Des attaques à l'arme chimique sur lesquelles revient également notre intervenant, évoquant les rapports, «dont aucun n'est conclusif et ont donné lieu à des contre-rapports», rappelant qu'un organe onusien est dédié à ces questions, l'Organisation pour l'interdiction des armes chimiques (OIAC), basée à La Haye. Des experts, qui comme le relatait 20 Minutes en avril 2017, avaient été conviés par Damas pour enquêter après l'attaque de Khan Cheikhoun. L'organisation onusienne avait alors à juste titre mis en avant les difficultés d'accès au site de l'attaque en raison du conflit. Mais pour Richard Labévière, cela ne suffit pas à expliquer l'absence d'enquêteurs indépendants sur le terrain:
«Les États-Unis font obstacle pour qu'on n'ait pas recours aux experts indépendants de l'OIAC. […] Cette organisation a été décapitée par John Bolton, à l'époque ambassadeur des États-Unis au Conseil de Sécurité de l'ONU, quand le patron de l'OIAC, le Brésilien José Bustani a voulu dépêcher ses enquêteurs en Irak pour montrer qu'il n'y avait pas d'armes de destruction massive.»

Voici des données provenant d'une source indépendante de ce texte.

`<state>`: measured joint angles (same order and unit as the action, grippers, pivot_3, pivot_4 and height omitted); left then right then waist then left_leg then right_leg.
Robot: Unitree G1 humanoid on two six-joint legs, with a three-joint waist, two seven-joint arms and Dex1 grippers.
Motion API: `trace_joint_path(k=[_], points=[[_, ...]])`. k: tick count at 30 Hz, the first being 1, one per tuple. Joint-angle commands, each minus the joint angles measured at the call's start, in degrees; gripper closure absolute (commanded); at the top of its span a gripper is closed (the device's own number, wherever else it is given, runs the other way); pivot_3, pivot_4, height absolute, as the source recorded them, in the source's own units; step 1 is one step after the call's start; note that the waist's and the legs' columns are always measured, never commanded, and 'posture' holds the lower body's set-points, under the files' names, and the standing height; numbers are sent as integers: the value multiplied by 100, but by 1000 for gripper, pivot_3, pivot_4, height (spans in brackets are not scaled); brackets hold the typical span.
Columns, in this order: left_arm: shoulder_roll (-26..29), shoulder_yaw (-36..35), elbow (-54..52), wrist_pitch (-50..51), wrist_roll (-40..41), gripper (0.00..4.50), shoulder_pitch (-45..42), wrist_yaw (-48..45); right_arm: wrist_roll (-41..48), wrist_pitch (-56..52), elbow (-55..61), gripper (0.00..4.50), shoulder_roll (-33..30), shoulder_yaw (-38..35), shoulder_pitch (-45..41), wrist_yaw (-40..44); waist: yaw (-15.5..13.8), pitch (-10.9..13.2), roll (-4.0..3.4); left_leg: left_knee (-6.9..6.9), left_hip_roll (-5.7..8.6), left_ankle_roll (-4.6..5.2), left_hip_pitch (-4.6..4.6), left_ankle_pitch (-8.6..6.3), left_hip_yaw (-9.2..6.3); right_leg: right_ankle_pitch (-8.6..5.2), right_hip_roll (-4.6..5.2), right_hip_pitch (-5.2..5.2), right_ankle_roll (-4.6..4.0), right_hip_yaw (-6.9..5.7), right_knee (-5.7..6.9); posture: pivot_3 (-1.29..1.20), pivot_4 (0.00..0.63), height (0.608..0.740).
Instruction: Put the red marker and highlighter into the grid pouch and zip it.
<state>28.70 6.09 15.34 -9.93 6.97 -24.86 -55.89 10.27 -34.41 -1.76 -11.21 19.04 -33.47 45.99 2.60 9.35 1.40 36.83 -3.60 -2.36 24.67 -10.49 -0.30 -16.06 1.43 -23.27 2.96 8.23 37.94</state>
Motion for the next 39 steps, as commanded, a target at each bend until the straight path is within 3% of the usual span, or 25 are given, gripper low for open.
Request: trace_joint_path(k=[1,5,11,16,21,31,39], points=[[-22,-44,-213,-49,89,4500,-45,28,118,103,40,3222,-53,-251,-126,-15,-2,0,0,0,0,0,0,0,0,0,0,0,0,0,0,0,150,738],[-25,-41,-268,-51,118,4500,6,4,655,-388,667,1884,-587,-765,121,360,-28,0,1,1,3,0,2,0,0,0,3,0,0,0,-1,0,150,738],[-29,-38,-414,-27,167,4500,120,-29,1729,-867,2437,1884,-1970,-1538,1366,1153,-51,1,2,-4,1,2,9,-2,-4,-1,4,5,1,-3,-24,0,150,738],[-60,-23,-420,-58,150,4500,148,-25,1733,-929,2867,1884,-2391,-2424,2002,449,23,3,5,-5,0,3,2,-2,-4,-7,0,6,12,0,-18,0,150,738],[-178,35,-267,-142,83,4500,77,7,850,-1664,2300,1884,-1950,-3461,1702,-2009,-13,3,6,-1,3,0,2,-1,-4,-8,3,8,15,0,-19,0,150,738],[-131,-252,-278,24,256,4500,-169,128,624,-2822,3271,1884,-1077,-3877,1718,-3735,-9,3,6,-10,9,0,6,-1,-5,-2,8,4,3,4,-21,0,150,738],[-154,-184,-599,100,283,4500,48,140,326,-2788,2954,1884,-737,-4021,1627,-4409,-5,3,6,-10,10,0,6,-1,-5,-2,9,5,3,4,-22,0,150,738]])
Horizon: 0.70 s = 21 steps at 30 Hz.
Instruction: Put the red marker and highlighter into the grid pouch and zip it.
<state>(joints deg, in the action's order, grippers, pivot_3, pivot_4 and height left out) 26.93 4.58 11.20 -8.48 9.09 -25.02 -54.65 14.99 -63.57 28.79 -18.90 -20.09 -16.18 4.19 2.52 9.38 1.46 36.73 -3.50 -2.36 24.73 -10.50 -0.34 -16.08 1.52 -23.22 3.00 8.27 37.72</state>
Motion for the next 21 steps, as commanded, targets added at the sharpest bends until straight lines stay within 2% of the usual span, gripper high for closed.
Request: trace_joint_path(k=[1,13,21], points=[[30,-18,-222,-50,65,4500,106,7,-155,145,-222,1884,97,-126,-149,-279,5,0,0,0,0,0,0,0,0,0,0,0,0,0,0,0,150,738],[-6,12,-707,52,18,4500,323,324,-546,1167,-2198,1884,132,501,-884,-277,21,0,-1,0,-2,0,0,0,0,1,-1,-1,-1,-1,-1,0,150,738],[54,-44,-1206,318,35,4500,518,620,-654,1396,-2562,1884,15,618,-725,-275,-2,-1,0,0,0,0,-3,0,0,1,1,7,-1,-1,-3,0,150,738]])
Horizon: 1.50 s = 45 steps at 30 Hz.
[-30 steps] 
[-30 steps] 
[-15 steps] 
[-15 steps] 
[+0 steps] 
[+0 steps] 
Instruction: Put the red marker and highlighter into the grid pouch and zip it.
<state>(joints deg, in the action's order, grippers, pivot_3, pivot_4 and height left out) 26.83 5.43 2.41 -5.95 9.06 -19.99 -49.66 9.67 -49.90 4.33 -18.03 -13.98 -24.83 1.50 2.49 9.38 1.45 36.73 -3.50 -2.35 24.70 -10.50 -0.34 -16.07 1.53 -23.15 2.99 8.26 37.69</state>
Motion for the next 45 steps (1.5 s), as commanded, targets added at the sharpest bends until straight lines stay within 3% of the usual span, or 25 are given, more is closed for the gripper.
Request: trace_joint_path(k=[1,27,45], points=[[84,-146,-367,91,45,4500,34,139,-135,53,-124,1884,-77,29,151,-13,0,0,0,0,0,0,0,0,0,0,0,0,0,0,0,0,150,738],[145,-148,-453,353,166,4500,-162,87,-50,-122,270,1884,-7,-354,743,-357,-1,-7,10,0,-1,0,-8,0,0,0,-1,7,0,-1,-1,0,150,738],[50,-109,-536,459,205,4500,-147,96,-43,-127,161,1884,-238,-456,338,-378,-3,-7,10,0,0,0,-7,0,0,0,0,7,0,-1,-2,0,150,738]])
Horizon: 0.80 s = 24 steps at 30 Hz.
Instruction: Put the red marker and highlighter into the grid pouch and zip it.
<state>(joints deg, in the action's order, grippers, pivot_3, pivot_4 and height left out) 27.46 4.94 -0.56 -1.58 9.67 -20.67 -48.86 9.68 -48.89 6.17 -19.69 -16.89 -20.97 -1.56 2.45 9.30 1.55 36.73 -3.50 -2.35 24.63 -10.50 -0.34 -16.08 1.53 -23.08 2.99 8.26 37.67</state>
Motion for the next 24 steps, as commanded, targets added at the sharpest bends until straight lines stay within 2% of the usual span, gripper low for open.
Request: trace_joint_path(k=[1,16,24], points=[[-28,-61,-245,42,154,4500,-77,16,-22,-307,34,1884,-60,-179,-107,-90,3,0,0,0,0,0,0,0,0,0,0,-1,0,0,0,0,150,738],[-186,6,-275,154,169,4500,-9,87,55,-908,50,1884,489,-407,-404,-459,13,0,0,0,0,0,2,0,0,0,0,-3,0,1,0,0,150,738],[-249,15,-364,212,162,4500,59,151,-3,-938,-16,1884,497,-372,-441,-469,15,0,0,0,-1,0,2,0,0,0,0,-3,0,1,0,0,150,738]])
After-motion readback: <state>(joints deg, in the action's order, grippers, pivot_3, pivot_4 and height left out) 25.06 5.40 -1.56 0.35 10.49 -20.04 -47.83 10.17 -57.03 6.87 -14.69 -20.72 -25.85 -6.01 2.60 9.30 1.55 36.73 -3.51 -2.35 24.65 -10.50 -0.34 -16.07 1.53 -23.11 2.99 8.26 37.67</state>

Relevons aussi que les déclarations d'Emmanuel Macron interviennent le jour même de la visite du porte-parole des Casques blancs à l'Assemblée nationale et à l'Élysée. Un habitué des lieux, celui-ci ayant déjà été convié par Élisabeth Guigou en octobre 2016.
«On nous ressort les Casques blancs aujourd'hui, comme on nous l'avait fait durant la bataille d'Alep, car on assiste à deux batailles qui vont se terminer et sonner la fin des groupes d'Al-Qaïda en Syrie. C'est la poche d'Idlib, à l'ouest d'Alep et la neutralisation des derniers réduits et sanctuaires djihadistes dans la grande banlieue de Damas: la Ghouta, Jobar, Jaramana, au nord-est et Douma au sud-ouest.»
«Je vous rappelle et c'est une information d'origine militaire, confirmée, que les forces spéciales américaines recyclent des djihadistes, des terroristes, de l'État islamique pour reconstituer des unités antigouvernementales syriennes en Syrie.»
Une présence indirecte qui s'affirme dans le nord et nord-est du pays, Kobané, Lattaquié et Deir-ez-Zor. Des zones, nous explique Richard Labévière, que les Américains et les Saoudiens désignent comme le «couloir chiite», mais qui rassemblent surtout les importantes réserves syriennes d'hydrocarbures et seront donc appelées à jouer un rôle majeur dans la reconstruction économique du pays.
«Durant ces deux réunions, sur lesquelles quelques informations ont filtré, il a été décidé par David Satterfield, le secrétaire d'État adjoint américain chargé du Proche et Moyen-Orient, qu'il s'agissait de poursuivre une campagne de communication sur deux thèmes récurrents, à savoir les bombardements russes sur des cibles civiles et l'usage des bombardements chimiques quelle que soit leur origine […] qui sensibilisent et impactent beaucoup l'opinion publique internationale.
[…]
Les choses sont parfaitement claires, il s'agit, comme ce fut le cas lors de la guerre d'Irak, d'utiliser principalement la presse et les grands médias […] pour mettre en condition l'opinion, pour justifier une intervention militaire.»
Des déclarations d'autant plus inquiétantes que le Centre russe pour la réconciliation des parties en conflit en Syrie a mis en garde le 13 février dernier sur la possibilité d'une préparation d'une nouvelle provocation à base d'attaques au gaz.